Vita gazed back languidly into the fresh, wholesome face of the smiling old man. She was so tired. She was weary with thought. She knew that the doctor was making a just complaint. But she knew something more. She knew, half by instinct, the real cause of the trouble of which he was complaining.
She smiled up at him in a wan fashion.
"I am not as much to blame as you think, doctor dear. You have done, oh, so much for me that I feel I can never be grateful enough. May I sit up?"
The doctor summoned the nurse, and Vita was tenderly propped up against a perfect nest of pillows.
"That's better. Thank you ever so much. Now I can talk, and—I want to talk."
Vita remained silent for some moments in spite of her expressed desire.

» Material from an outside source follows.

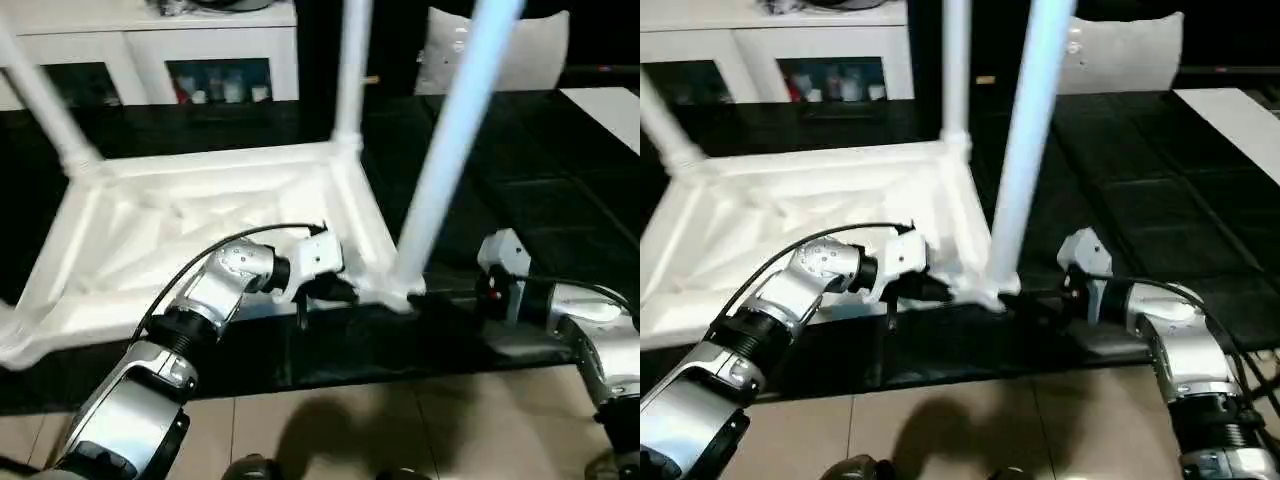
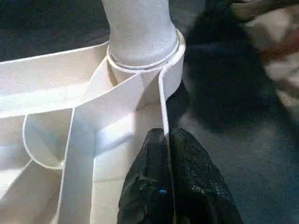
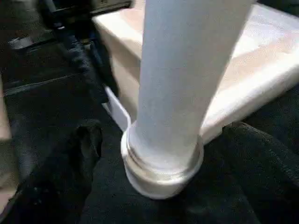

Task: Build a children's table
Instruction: Rotate leg to tighten

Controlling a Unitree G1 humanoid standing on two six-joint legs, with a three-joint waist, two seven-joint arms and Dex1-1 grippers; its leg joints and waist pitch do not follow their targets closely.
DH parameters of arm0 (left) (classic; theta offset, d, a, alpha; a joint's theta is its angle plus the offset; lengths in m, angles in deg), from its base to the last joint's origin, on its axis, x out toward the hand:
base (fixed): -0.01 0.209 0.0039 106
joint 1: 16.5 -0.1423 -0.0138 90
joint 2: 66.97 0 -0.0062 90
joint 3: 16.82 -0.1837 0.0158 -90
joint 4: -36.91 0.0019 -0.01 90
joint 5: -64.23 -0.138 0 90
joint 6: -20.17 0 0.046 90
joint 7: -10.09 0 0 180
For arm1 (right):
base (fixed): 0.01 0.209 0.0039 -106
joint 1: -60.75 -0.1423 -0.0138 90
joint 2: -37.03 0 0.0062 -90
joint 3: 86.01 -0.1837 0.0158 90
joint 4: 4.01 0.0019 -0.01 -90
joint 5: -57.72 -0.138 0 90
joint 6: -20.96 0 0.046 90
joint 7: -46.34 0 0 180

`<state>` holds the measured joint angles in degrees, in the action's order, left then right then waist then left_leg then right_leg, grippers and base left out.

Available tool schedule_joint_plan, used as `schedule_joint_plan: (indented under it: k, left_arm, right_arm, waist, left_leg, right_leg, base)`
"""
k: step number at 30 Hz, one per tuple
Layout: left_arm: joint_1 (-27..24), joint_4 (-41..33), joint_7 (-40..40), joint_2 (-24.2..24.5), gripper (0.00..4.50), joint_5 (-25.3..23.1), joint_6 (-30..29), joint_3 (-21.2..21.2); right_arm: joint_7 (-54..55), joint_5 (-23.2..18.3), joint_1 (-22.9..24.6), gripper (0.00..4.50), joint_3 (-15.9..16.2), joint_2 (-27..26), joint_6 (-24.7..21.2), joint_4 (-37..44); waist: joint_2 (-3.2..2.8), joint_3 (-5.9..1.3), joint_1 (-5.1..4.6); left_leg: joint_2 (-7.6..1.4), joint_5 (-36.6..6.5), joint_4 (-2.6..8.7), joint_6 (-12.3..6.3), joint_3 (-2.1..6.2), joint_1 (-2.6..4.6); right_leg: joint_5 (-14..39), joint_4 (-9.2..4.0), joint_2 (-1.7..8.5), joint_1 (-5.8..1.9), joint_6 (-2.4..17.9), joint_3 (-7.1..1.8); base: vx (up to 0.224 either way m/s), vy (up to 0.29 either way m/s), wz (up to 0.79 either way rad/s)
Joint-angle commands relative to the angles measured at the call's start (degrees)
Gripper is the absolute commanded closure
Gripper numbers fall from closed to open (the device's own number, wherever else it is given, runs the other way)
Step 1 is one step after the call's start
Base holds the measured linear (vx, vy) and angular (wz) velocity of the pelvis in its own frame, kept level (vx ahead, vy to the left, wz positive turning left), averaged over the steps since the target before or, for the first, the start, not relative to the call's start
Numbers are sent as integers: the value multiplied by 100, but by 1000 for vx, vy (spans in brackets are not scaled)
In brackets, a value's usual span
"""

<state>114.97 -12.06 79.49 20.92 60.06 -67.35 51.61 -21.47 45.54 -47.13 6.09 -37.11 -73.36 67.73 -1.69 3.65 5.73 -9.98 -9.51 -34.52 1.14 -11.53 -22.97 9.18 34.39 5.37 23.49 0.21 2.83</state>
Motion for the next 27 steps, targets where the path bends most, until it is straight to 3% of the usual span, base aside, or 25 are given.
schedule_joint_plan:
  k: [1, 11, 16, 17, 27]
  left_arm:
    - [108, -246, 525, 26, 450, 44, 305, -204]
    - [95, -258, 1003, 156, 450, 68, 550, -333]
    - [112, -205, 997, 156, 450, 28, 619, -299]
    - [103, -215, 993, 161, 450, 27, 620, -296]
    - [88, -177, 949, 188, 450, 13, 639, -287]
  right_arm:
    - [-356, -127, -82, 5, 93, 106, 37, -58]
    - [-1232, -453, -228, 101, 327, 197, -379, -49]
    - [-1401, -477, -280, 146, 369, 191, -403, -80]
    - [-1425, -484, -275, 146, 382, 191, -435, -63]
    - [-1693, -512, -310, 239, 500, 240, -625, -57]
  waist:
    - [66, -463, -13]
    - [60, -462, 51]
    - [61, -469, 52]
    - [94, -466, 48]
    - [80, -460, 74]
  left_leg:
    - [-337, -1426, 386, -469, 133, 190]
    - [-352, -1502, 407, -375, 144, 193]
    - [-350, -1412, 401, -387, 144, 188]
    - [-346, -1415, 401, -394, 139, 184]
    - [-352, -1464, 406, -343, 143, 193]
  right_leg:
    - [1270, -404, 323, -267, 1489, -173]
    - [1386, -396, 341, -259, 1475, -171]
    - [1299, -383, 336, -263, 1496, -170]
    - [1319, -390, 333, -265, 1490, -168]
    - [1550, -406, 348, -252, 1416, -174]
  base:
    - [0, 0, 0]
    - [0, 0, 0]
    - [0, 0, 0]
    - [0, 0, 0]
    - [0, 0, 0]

The medical man watched her closely. She was a mere shadow of what she ought to be. There was a troubled look in her eyes. He felt, somehow he knew, what was coming. It was a request such as he had been forced to deny her so many times before.
His smile died out. But Vita's eyes, when she finally turned them on him, were bright with an emotion which seemed at first unwarranted.
"Do you know why I can't get well?" she enquired wistfully. "It is not obstinacy. It is not lack of effort. It is because you won't let me. Doctor dear, the time has surely gone by when I may not talk of—that night. You see, you don't understand it—all. My father is dead. I know that. The thought is always with me. But that—that is not all. Everybody here is kindness, kindness itself. Mr. Farlow—Ruxton, all of them. They come here. But they are never allowed to stay. They send me everything which—kindness can dictate. But, under your orders, no one will tell me those things I must know, and I am not permitted to say a word of that which I must tell. Doctor dear, it is you who are to blame. Oh, the worry of it all. It seems to take the very life out of me. I must talk," she went on, with growing excitement. "I must tell him all which he can never learn so long as you keep me silent. Send Ruxton to me, doctor dear, and give us leave to talk as much as we want to, and I promise you you shall not regret it. I—I simply must talk or—or——"
But the growing excitement proved too much for her. In her weak state Vita suddenly fell to weeping hysterically. The nurse and doctor leant their energies to calming her, and, by degrees, their efforts were rewarded.